A step-by-step tutorial for fine-tuning SAM2 for custom segmentation tasks
SAM2 (Segment Anything 2) is a new model by Meta aiming to segment anything in an image without being limited to specific classes or domains. What makes this model unique is the scale of data on which it was trained: 11 million images, and 11 billion masks. This extensive training makes SAM2 a powerful starting point for training on new image segmentation tasks.
The question you might ask is if SAM can segment anything why do we even need to retrain it? The answer is that SAM is very good at common objects but can perform rather poorly on rare or domain-specific tasks.
However, even in cases where SAM gives insufficient results, it is still possible to significantly improve the model’s ability by fine-tuning it on new data. In many cases, this will take less training data and give better results then training a model from scratch.
This tutorial demonstrates how to fine-tune SAM2 on new data in just 60 lines of code (excluding comments and imports).
The full training script of the can be found in:
How Segment Anything works
The main way SAM works is by taking an image and a point in the image and predicting the mask of the segment that contains the point. This approach enables full image segmentation without human intervention and with no limits on the classes or types of segments (as discussed in a previous post).
The procedure for using SAM for full image segmentation:
- Select a set of points in the image
- Use SAM to predict the segment containing each point
- Combine the resulting segments into a single map
While SAM can also utilize other inputs like masks or bounding boxes, these are mainly relevant for interactive segmentation involving human input. For this tutorial, we’ll focus on fully automatic segmentation and will only consider single points input.

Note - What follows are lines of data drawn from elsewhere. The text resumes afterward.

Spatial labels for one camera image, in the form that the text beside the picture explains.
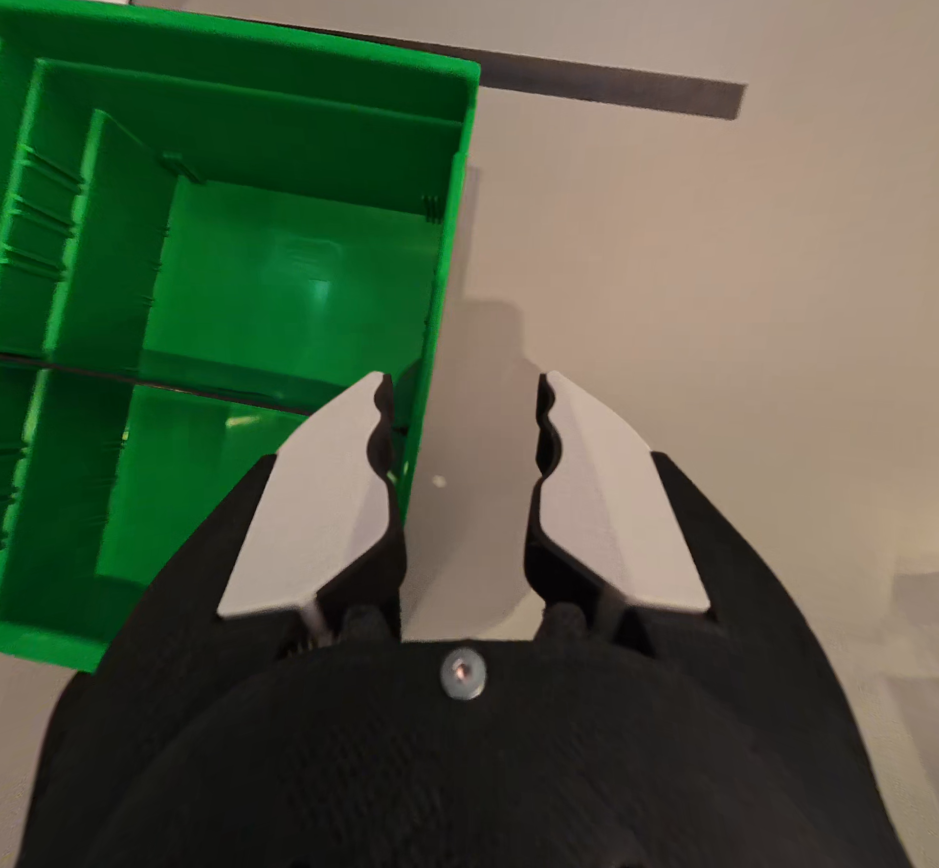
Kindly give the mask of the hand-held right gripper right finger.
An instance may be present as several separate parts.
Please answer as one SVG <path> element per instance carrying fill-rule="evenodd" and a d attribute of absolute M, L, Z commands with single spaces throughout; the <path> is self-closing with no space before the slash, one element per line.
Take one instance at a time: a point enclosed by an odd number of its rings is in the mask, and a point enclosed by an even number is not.
<path fill-rule="evenodd" d="M 651 447 L 557 370 L 542 374 L 524 571 L 546 603 L 587 616 L 711 608 Z"/>

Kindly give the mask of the green plastic bin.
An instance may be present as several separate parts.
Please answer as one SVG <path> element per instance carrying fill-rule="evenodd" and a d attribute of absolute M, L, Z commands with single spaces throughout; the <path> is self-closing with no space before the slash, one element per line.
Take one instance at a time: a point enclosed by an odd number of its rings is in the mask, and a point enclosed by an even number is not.
<path fill-rule="evenodd" d="M 258 458 L 367 373 L 406 518 L 479 64 L 2 0 L 2 654 L 92 672 Z"/>

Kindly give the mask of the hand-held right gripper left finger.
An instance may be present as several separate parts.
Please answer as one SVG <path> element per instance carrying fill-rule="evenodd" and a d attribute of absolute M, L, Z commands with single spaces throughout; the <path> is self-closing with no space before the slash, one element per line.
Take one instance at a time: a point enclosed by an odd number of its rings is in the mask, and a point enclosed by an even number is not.
<path fill-rule="evenodd" d="M 220 618 L 295 611 L 341 619 L 404 579 L 393 462 L 393 383 L 366 374 L 314 412 L 275 461 L 218 604 Z"/>

More details on the model are available on the project website.
Downloading SAM2 and setting environment
The SAM2 can be downloaded from:
If you don’t want to copy the training code, you can also download my forked version that already contains the TRAIN.py script.
Follow the installation instructions on the github repository.

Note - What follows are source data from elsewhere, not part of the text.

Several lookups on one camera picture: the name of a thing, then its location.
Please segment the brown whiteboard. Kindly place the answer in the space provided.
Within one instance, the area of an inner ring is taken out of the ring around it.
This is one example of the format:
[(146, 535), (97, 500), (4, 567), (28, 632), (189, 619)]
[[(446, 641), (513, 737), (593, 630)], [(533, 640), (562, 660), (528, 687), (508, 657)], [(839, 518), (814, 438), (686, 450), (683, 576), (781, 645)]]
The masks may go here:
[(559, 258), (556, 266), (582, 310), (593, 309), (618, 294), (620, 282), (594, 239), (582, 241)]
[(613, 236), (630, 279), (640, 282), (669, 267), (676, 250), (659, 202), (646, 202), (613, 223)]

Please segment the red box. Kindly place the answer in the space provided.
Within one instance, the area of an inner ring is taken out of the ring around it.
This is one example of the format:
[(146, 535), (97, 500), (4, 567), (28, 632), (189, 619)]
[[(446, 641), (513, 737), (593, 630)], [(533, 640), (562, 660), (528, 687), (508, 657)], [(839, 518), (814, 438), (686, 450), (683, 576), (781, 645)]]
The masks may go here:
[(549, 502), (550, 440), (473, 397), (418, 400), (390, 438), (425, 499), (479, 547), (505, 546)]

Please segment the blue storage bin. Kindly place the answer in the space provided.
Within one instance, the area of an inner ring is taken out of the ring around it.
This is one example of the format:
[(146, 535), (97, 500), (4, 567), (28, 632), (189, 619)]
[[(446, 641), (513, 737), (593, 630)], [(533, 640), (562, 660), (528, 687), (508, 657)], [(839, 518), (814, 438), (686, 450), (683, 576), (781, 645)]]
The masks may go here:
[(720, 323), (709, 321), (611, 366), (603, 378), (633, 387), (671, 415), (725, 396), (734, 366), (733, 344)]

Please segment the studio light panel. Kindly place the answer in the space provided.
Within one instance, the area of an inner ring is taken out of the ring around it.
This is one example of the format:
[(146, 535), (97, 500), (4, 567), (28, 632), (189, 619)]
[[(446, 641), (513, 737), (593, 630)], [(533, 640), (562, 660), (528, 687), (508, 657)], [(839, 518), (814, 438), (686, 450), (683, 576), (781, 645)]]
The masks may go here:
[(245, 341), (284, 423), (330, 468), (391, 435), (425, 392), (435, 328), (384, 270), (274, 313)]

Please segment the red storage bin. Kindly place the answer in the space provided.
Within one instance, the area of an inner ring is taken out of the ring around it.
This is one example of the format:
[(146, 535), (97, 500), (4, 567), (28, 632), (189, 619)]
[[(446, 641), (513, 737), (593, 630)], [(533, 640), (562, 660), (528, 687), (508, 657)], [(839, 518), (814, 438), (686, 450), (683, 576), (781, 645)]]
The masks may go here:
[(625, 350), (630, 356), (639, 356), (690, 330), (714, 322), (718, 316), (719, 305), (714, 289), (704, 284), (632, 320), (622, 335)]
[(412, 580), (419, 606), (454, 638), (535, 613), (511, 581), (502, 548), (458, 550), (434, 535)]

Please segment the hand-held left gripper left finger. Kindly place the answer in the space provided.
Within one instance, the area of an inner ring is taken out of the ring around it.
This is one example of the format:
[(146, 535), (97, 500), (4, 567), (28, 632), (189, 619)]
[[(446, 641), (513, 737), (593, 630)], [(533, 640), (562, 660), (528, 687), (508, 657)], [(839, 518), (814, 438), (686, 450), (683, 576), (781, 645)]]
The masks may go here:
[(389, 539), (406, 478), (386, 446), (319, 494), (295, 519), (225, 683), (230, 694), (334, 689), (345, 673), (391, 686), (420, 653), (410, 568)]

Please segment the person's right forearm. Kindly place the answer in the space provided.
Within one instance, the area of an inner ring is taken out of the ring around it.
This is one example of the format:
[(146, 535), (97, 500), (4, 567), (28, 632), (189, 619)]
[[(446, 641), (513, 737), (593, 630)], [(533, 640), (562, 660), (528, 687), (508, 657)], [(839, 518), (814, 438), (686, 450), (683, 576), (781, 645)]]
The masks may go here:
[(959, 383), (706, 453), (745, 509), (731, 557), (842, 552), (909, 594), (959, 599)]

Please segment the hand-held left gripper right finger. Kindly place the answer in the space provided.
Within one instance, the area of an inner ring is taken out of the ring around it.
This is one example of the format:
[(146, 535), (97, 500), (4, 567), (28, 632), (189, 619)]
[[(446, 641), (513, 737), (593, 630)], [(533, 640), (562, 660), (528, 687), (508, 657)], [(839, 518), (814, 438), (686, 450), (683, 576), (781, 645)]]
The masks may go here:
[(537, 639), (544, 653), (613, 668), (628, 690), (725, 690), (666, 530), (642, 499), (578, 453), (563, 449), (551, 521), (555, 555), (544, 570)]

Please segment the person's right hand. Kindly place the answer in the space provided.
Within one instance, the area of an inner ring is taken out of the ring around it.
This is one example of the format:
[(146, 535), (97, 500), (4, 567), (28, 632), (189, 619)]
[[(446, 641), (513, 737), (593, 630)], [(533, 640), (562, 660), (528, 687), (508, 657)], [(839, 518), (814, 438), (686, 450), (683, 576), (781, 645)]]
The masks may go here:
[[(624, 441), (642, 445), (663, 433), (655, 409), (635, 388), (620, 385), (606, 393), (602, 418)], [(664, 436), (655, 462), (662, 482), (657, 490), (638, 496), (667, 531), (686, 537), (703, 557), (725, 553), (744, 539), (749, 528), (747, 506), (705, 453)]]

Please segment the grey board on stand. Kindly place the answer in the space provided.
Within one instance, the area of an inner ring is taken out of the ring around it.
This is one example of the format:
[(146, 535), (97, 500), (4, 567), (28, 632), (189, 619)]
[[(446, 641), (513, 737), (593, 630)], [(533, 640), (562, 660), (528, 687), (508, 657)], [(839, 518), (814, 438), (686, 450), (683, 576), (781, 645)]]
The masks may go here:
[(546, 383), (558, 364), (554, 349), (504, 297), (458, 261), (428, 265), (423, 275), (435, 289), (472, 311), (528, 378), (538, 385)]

In general, you need Python >=3.11 and PyTorch.
In addition, we will use OpenCV this can be installed using:
pip install opencv-python
Downloading pre-trained model
You also need to download the pre-trained model from:
https://github.com/facebookresearch/segment-anything-2?tab=readme-ov-file#download-checkpoints
There are several models you can choose from all compatible with this tutorial. I recommend using the small model which is the fastest to train.
Downloading training data
The next step is to download the dataset that will be used to fine-tune the model. For this tutorial, we will use the LabPics1 dataset for segmenting materials and liquids. You can download the dataset from this URL:
https://zenodo.org/records/3697452/files/LabPicsV1.zip?download=1
Preparing the data reader
The first thing we need to write is the data reader. This will read and prepare the data for the net.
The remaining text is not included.